Stored dataset items:
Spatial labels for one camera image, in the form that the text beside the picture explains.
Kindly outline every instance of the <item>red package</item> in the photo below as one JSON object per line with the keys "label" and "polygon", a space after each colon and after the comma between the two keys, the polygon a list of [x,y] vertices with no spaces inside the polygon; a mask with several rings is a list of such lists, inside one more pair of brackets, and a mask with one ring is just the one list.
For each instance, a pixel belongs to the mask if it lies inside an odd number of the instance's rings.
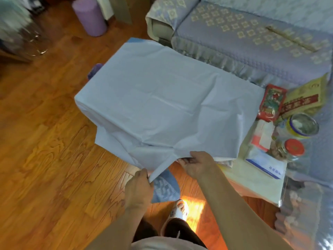
{"label": "red package", "polygon": [[286,93],[286,89],[268,84],[259,107],[257,118],[265,120],[266,122],[277,120],[283,102],[286,99]]}

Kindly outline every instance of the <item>yellow food package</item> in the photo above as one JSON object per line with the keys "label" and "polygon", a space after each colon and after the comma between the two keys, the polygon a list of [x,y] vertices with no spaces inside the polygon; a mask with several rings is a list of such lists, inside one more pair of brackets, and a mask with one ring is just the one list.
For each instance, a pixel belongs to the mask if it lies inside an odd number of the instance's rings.
{"label": "yellow food package", "polygon": [[327,74],[287,93],[280,116],[287,118],[292,114],[304,112],[314,115],[325,104]]}

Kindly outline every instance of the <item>jar with red lid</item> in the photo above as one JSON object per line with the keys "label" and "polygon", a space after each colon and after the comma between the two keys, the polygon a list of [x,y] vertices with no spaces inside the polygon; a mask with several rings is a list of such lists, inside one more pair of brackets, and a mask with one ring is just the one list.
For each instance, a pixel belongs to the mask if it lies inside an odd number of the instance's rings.
{"label": "jar with red lid", "polygon": [[297,139],[277,140],[271,145],[270,154],[278,160],[296,161],[305,153],[302,142]]}

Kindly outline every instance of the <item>wooden floor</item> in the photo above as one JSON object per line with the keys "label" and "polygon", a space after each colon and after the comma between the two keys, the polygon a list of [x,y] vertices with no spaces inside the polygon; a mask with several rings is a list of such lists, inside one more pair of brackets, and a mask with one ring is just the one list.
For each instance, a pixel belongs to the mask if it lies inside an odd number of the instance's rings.
{"label": "wooden floor", "polygon": [[[40,17],[52,41],[48,53],[31,64],[0,64],[0,249],[83,249],[123,212],[124,186],[136,168],[94,144],[96,127],[73,97],[95,63],[129,37],[148,38],[143,18],[132,26],[113,20],[92,38],[61,3]],[[170,168],[193,230],[209,249],[226,249],[196,181]],[[245,200],[273,226],[274,206]],[[171,206],[151,205],[146,217],[160,229]]]}

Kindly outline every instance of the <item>person's left hand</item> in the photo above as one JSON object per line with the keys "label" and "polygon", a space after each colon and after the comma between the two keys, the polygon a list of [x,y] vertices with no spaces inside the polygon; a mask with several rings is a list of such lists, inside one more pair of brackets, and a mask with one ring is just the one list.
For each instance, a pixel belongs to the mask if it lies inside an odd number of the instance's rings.
{"label": "person's left hand", "polygon": [[148,182],[147,169],[137,171],[125,186],[125,209],[139,208],[145,212],[152,201],[153,182]]}

> [REQUIRED WORK]:
Set down exactly the line that holds "Kindly outline every instance of the <item>wooden" and all lines after it to the end of the data.

> [RESPONSE AREA]:
Kindly outline every instance of the <item>wooden floor</item> in the photo above as one JSON object per line with the keys "label" and "polygon", a space after each colon and after the comma between the two keys, the polygon a list of [x,y] vertices with no spaces inside the polygon; a mask with several rings is a list of such lists, inside one more pair of brackets, and a mask with one ring is just the one list.
For each instance, a pixel belongs to the mask if it lies inside an odd number of the instance's rings.
{"label": "wooden floor", "polygon": [[[40,17],[52,41],[48,53],[31,64],[0,64],[0,249],[83,249],[123,212],[124,186],[136,168],[94,144],[96,127],[73,97],[95,63],[129,37],[148,38],[143,18],[132,26],[113,20],[92,38],[61,3]],[[170,168],[193,230],[209,249],[226,249],[196,181]],[[245,200],[273,226],[274,206]],[[171,206],[151,205],[146,217],[160,229]]]}

Kindly outline every instance of the <item>person's left hand</item> in the photo above as one JSON object per line with the keys "label" and "polygon", a space after each colon and after the comma between the two keys, the polygon a list of [x,y] vertices with no spaces inside the polygon; a mask with several rings is a list of such lists, inside one more pair of brackets, and a mask with one ring is just the one list.
For each instance, a pixel belongs to the mask if it lies inside an odd number of the instance's rings.
{"label": "person's left hand", "polygon": [[148,182],[147,169],[137,171],[125,186],[125,209],[139,208],[145,212],[152,201],[153,182]]}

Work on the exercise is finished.